PROBLEM REQUIREMENTS: When a line below holds the string "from", show that line.

DATA EXCERPT:
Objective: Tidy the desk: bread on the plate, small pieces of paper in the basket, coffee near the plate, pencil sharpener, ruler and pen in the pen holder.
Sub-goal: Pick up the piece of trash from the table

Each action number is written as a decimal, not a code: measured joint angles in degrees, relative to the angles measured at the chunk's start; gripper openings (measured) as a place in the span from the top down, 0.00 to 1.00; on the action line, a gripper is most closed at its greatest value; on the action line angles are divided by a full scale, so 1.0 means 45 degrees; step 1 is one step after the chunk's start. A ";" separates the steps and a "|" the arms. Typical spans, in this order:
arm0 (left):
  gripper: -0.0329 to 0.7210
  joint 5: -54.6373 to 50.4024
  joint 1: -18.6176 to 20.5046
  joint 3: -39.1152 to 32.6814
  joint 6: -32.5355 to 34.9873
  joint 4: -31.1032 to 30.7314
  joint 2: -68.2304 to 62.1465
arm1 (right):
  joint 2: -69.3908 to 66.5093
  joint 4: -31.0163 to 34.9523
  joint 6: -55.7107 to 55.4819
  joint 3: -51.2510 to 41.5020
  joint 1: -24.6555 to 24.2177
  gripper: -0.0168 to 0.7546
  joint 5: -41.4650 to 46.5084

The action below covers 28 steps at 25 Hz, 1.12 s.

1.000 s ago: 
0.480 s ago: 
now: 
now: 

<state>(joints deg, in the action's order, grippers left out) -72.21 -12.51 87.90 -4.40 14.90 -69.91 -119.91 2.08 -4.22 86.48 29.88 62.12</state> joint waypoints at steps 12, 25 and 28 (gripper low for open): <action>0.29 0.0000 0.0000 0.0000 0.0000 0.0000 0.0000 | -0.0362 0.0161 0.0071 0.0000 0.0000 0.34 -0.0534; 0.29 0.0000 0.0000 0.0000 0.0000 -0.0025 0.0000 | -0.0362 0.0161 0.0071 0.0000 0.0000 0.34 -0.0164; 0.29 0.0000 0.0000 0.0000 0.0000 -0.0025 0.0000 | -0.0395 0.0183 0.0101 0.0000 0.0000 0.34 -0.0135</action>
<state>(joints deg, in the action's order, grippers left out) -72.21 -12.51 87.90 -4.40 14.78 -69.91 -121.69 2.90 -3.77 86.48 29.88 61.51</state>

ANSWER SECTION:
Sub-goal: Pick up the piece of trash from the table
Each action number is written as a decimal, not a code: measured joint angles in degrees, relative to the angles measured at the chunk's start; gripper openings (measured) as a place in the span from the top down, 0.00 to 1.00; on the action line, a gripper is most closed at its greatest value; on the action line angles are divided by a full scale, so 1.0 means 45 degrees; step 1 is one step after the chunk's start. A ";" separates the steps and a "|" the arms. Typical spans, in this order:

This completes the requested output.